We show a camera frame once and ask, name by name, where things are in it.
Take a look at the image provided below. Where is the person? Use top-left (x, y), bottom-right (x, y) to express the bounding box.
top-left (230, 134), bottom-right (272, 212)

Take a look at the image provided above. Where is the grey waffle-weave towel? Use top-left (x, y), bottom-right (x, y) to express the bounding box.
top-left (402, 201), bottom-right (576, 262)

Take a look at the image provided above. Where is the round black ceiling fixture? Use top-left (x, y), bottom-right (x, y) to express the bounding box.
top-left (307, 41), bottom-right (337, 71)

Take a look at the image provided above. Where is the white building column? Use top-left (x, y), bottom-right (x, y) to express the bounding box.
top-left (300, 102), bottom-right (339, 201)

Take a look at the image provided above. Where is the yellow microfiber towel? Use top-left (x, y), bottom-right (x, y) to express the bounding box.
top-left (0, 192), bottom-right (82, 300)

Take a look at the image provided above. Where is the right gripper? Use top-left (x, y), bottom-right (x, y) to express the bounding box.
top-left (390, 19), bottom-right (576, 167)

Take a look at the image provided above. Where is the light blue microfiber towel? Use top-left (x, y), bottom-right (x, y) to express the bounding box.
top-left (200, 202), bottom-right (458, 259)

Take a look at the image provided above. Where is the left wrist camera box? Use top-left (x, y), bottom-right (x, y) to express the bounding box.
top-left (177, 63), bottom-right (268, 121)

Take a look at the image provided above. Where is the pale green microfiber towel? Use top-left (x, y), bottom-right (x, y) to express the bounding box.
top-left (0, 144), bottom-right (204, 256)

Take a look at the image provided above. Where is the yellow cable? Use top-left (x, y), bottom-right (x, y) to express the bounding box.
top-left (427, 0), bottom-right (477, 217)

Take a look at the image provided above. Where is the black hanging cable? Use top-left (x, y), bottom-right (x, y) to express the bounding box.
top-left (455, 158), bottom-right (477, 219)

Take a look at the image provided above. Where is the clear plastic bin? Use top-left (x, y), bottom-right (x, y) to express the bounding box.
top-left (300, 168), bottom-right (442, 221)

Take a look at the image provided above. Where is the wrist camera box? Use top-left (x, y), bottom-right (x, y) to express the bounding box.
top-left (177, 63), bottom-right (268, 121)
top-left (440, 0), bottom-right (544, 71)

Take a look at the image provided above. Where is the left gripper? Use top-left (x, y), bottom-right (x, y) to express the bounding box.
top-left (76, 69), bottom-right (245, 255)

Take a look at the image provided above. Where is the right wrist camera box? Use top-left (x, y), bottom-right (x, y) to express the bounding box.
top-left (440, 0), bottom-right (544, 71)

ACTIVITY: Output exactly the lines from the one containing "is the pale" through the last line of the entries, both ends included.

ANSWER TO THIS TASK:
Take a look at the image provided above. Where is the pale green microfiber towel? Use top-left (x, y), bottom-right (x, y) to express the bounding box.
top-left (0, 144), bottom-right (204, 256)

Take a look at the image provided above. Where is the yellow cable? Use top-left (x, y), bottom-right (x, y) to express the bounding box.
top-left (427, 0), bottom-right (477, 217)

Take a look at the image provided above. Where is the black hanging cable? Use top-left (x, y), bottom-right (x, y) to express the bounding box.
top-left (455, 158), bottom-right (477, 219)

Take a look at the image provided above. Where is the clear plastic bin? Use top-left (x, y), bottom-right (x, y) to express the bounding box.
top-left (300, 168), bottom-right (442, 221)

Take a look at the image provided above. Where is the wrist camera box? Use top-left (x, y), bottom-right (x, y) to express the bounding box.
top-left (177, 63), bottom-right (268, 121)
top-left (440, 0), bottom-right (544, 71)

Take a look at the image provided above. Where is the left gripper? Use top-left (x, y), bottom-right (x, y) to express the bounding box.
top-left (76, 69), bottom-right (245, 255)

Take a look at the image provided above. Where is the right wrist camera box? Use top-left (x, y), bottom-right (x, y) to express the bounding box.
top-left (440, 0), bottom-right (544, 71)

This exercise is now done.